:: BRIEF ::
Filter the entries, keeping every line with the word "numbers".

*** LISTED RECORDS ***

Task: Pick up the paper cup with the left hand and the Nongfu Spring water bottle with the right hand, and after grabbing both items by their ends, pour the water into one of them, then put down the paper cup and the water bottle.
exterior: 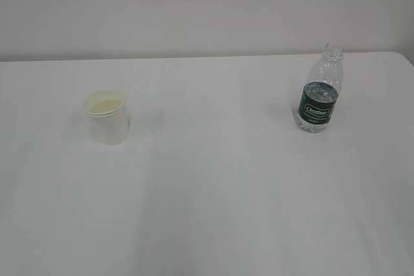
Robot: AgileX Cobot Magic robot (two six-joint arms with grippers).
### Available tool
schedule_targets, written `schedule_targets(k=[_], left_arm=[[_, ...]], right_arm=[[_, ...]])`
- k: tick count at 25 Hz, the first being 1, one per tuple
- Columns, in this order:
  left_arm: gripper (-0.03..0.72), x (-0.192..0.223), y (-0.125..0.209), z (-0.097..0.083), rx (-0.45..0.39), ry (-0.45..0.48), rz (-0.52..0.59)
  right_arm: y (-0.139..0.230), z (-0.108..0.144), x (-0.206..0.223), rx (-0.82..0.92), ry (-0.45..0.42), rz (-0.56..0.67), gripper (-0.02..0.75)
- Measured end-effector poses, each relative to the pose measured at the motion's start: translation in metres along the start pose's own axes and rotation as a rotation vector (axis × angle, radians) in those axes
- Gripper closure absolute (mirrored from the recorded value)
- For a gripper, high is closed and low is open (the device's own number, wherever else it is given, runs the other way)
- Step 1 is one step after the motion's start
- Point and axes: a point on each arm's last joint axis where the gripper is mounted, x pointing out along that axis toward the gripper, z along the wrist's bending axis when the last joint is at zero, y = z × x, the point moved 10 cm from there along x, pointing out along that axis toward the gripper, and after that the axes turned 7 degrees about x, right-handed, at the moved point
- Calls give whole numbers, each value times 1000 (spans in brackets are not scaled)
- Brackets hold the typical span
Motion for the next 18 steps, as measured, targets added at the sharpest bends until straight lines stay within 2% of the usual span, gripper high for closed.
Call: schedule_targets(k=[8,14,18], left_arm=[[121,-4,27,-17,-107,84,148],[121,-7,41,-19,-112,88,221],[121,-12,59,-19,-106,83,319]], right_arm=[[29,2,-11,27,-14,148,152],[34,-9,-23,-60,42,203,152],[45,-17,-26,-87,81,265,152]])
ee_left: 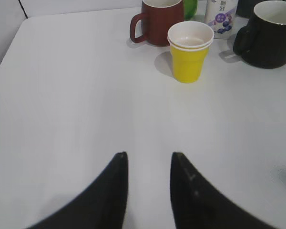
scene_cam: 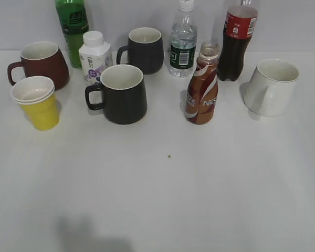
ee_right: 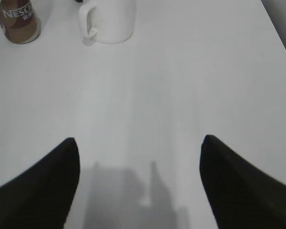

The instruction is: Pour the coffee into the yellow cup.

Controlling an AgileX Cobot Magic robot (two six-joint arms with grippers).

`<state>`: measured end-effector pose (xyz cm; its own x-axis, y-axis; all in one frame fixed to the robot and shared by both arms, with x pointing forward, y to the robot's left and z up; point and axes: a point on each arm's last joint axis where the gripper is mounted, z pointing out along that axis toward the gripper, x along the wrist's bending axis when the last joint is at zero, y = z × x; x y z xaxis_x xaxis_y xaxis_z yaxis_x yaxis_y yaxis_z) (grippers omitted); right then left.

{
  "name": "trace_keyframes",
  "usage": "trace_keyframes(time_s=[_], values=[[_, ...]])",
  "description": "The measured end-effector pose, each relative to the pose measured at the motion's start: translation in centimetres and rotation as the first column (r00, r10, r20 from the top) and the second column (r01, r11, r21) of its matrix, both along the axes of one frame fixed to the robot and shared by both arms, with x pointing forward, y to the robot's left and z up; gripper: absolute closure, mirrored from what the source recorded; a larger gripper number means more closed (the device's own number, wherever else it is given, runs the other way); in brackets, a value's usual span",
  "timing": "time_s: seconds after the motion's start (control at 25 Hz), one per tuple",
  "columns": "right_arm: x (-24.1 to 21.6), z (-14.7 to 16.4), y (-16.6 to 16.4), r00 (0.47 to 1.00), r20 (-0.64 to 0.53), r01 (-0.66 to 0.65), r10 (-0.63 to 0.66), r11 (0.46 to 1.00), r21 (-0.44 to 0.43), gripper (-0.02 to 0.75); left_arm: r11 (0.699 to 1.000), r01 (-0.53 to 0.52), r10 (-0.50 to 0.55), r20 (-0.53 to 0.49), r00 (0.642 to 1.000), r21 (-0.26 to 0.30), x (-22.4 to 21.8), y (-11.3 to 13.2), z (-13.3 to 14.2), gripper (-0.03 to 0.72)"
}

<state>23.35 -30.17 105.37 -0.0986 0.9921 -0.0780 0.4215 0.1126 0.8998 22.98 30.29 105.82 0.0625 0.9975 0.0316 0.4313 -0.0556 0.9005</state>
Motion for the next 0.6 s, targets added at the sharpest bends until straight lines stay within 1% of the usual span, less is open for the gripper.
trace_keyframes(time_s=[0.6], values=[[0.00, -0.01, 0.00, 1.000, -0.001, 0.000, 0.000, 1.000, 0.001, 0.150, 1.000, 0.000, 0.000, 0.000, 1.000, 0.000, 0.00, 0.00, 0.00, 0.448]])
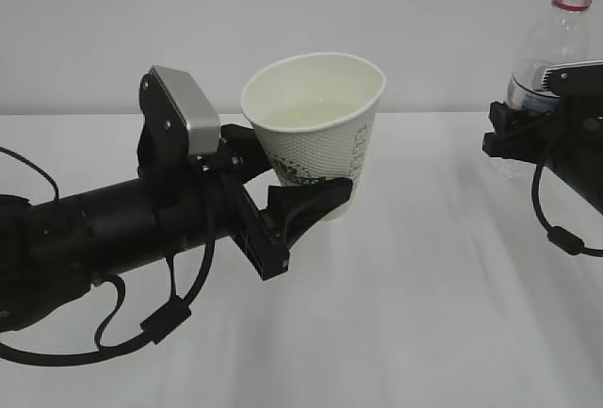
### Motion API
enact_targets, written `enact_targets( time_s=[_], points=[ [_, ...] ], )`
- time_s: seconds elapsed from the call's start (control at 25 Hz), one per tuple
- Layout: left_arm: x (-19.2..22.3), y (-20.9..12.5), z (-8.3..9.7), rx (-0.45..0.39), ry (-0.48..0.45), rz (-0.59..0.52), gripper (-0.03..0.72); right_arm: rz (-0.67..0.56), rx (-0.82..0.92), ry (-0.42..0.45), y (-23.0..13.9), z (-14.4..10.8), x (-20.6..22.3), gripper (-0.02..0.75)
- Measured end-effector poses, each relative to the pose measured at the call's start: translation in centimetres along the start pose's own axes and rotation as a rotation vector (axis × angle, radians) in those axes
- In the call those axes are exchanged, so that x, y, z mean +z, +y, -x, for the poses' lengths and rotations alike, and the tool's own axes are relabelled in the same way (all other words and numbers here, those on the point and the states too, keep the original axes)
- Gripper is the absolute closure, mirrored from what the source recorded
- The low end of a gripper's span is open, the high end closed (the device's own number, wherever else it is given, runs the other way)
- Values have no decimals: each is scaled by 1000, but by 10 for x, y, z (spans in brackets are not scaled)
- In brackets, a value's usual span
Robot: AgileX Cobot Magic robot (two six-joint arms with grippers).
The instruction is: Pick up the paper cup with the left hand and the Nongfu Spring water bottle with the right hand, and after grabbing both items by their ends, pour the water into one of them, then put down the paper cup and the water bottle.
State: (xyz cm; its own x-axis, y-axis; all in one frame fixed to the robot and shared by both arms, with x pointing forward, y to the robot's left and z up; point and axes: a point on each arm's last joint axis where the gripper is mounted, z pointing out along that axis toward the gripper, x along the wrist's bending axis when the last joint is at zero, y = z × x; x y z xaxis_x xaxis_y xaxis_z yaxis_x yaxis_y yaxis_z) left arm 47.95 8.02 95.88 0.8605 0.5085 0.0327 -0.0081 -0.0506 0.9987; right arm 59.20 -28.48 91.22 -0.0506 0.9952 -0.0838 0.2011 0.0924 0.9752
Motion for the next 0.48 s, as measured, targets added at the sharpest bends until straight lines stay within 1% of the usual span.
enact_targets(
  time_s=[0.16,0.24,0.48],
  points=[
    [0,1,-8,-5,84,12,189,0,0,0,0,0,0,253],
    [-1,1,-11,1,111,14,190,0,0,0,0,0,0,253],
    [-9,-2,-33,4,190,-2,190,0,0,0,0,0,0,253]
  ],
)
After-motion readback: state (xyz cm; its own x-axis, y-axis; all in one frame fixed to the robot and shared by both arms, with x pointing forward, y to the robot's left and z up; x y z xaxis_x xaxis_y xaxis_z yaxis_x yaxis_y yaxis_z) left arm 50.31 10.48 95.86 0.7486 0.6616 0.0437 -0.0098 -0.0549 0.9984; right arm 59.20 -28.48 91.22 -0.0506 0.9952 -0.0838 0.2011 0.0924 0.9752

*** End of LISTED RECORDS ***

:: SOLVED EXERCISE ::
- Calls give whole numbers, each value times 1000 (spans in brackets are not scaled)
- In the call those axes are exchanged, so that x, y, z mean +z, +y, -x, for the poses' lengths and rotations alike, and the tool's own axes are relabelled in the same way (all other words and numbers here, those on the point and the states too, keep the original axes)

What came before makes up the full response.